Cet été, la BBthèque continue de mettre en lumière des albums récents que vous pouvez vous procurer dans vos librairies indépendantes préférées ou en bibliothèque. Aujourd’hui, la BBthèque vous invite à parcourir le monde en retraçant le trajet de réfugiés s’installant en France, ou en rêvant les différences et convergences entre deux petites filles partageant le même prénom mais pas le même lieu de vie. Deux très beaux ouvrages édités… chez Rue du monde, bien sûr :

  • Salut les p’tits amis ! Un livre pour apprendre à compter et à être solidaire, d’Hollis Kurman et Barroux
  • Fatou du monde, d’Angélique Thyssen et Judith Gueyfier

Salut les p’tits amis !

Salut les p'tits amis ! Compter - être solidaire - Hollis Kurman - Barroux

Une première histoire et un premier documentaire tout à la fois : un livre qui se lit à la première personne du pluriel « nous » et qui raconte étape après étape, 1, 2, 3… le long périple d’une famille (une maman et ses trois enfants) pliant bagages en réponse à la situation problématique qu’elle vivait à l’endroit où elle habitait : « Comment faire quand tout devient inquiétant dans notre village et qu’il nous faut partir ? Restons bien ensemble, comptons jusqu’à 10 et, bientôt, tout ira mieux ! ». Dans cette épopée optimiste, chaque étape joue le rôle, non pas d’un obstacle comme on pourrait s’y attendre, mais d’un coup de pouce, d’un adjuvant. Etape n°1 : 1 premier bateau pour larguer les amarres ; étape n°2 : 2 mains qui mettent la famille à l’abri du danger ; étape n°3 : 3 repas pour se refaire une santé ; etc. et ainsi de suite jusqu’à parvenir dans leur nouveau pays, leur terre d’accueil où les gens leur souhaitent non seulement la bienvenue mais aussi les intègrent d’emblée dans leur vie de tous les jours : l’école, les matchs de foot, l’amitié : salut, les p’tits amis !

Un livre deux en un, où apprendre à compter se conjugue avec apprendre à compter sur les autres en faisant preuve de solidarité.
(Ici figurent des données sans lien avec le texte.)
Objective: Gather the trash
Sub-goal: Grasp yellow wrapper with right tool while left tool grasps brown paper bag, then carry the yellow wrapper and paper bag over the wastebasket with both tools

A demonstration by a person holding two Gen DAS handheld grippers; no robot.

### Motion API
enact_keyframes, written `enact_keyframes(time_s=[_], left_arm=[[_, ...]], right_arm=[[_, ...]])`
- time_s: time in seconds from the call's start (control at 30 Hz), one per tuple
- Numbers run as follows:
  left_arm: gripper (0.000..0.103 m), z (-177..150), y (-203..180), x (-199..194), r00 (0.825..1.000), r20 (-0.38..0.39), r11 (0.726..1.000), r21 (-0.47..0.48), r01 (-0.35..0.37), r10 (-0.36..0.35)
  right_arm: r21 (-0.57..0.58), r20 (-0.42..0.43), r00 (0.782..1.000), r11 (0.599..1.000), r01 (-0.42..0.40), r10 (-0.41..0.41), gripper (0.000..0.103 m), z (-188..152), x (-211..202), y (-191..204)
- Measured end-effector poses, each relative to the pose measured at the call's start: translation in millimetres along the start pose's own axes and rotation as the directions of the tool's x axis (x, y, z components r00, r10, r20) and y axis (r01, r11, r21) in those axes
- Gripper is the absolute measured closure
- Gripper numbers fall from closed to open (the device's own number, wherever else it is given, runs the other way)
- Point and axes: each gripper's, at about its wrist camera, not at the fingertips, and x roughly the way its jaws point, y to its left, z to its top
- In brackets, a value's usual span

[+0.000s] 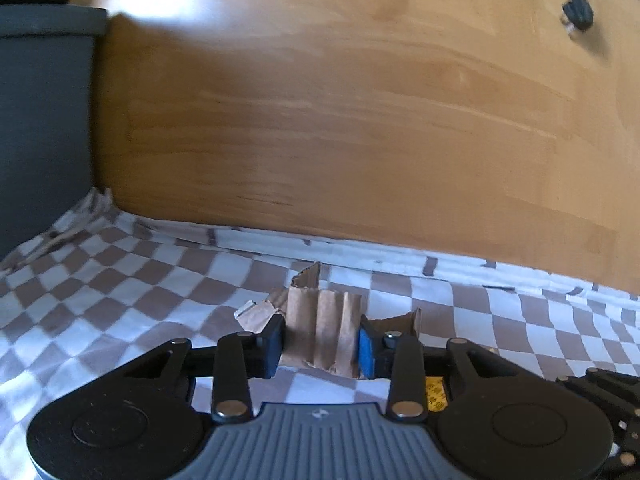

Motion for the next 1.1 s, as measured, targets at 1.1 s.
enact_keyframes(time_s=[1.1], left_arm=[[0.065,-33.8,79.3,-240.6,0.953,0.109,0.959,-0.014,-0.283,0.283]], right_arm=[[-0.084,0.15,0.986,0.994,-0.066,0.078,0.042,-2.4,-111.2,68.4]])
Un récit de l’exil qui se lit comme une comptine, résolument positive et rythmée.

Fatou du monde

Fatou du monde - Angélique Thyssen - Judith Gueyfier

C’est l’histoire d’une petite fille du Grand Froid, habitante du Groenland, que ses parents ont choisi d’appeler Fatou en référence aux pays chaud du Sud qu’ils ont exploré dans des livres. Fatou du Groenland grandit dans sa terre, physiquement, mais aussi en partie, mentalement, dans une autre contrée opposée et pourtant similaire en bien des endroits sans nul doute : perpétuant l’intention de ses parents, elle pense souvent aux terres chaudes du Sénégal où d’autres petites filles, au moins une en tout cas, celle qu’elle imagine, portent aussi le prénom de Fatou ; elle projette déjà la rencontre avec cette sœur d’ailleurs.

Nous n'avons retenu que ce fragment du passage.